Another element of change, which I find very important is hackability. Make things hackable (slide 18), give people pieces to copy, to re-create, … and they might change your product, service, marketing campaign, … into something you might not have imagined. In a way the initial IBM PC is a very good example of that. You could by a white label PC, change the parts of it, build your own – and make it look like pretty much anything if you want. Same for advertising – It’s not what advertising does to the consumer, it’s what the consumer does to advertising (sorry for not remembering who said this first).

But while you change, don’t forget to keep focus on the outcome, your end goal (slide 19). Dopplr for instance is extremely good at that, pretty much everything they add to the service, adds value to the service. Not sure if could say the same for Technorati or Bloglines. Focus more on the experience (slide 20), something we might have learned the hard way but it is more important than ever. Why would people care about unboxing if it wasn’t important.

Digital also enables much easier to engage and interact in realtime (slide 21) – thanks Ag8! Take advantage of that, find out in realtime what people think, how they use things, where they are, … whatever adds value for you and your customers. Change the way you talk to your customers, or better talk with your customers. Too bad I couldn’t show the Bring The Love Back video (slide 22), SIME was after all in a movie theatre.

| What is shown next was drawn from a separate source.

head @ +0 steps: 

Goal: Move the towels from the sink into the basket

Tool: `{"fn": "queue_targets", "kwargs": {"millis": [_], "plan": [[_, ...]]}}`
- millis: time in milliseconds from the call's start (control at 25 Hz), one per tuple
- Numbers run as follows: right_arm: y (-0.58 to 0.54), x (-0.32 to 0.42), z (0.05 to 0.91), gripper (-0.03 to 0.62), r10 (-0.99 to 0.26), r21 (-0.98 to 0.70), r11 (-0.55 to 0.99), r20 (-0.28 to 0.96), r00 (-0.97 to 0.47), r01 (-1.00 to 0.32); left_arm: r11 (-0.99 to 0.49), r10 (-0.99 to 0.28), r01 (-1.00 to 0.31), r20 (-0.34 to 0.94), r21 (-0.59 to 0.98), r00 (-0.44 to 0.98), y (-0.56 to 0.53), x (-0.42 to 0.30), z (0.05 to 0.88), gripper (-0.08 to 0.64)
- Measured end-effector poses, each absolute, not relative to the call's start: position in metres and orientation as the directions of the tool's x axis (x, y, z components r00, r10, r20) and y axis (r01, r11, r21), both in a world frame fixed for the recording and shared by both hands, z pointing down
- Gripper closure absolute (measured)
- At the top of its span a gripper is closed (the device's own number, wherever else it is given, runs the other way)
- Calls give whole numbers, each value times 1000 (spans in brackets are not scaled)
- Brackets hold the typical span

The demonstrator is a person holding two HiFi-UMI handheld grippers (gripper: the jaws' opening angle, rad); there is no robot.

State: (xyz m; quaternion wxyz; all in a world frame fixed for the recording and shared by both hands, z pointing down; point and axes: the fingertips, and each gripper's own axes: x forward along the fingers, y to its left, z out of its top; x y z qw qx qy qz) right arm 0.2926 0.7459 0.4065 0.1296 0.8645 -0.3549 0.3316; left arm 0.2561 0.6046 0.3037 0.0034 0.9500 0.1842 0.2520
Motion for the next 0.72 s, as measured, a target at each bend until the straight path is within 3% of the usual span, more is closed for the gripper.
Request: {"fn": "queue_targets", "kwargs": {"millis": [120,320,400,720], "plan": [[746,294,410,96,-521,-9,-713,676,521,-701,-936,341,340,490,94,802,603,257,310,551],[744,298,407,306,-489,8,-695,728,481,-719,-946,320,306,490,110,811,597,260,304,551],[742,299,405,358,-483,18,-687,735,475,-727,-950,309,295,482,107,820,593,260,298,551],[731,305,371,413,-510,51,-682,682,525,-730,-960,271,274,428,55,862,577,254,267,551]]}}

Think about context (slide 23)! And how you have to change the content based on the channel you’re using (rather than for the medium that is used to deliver it). Tom and David at Ag8 are bringing a strong message that is linked to this around metamedia instead of crossmedia. Be sure to check that out as well.

Change is inevitable – except from a vending machine ;) (slide 25). Which aspects about the DNA of change in this digital world do you think I forgot, I’m interested to get your opinion about that. I tried to put in as much as possible within the 15 minutes I got but would love to discuss further.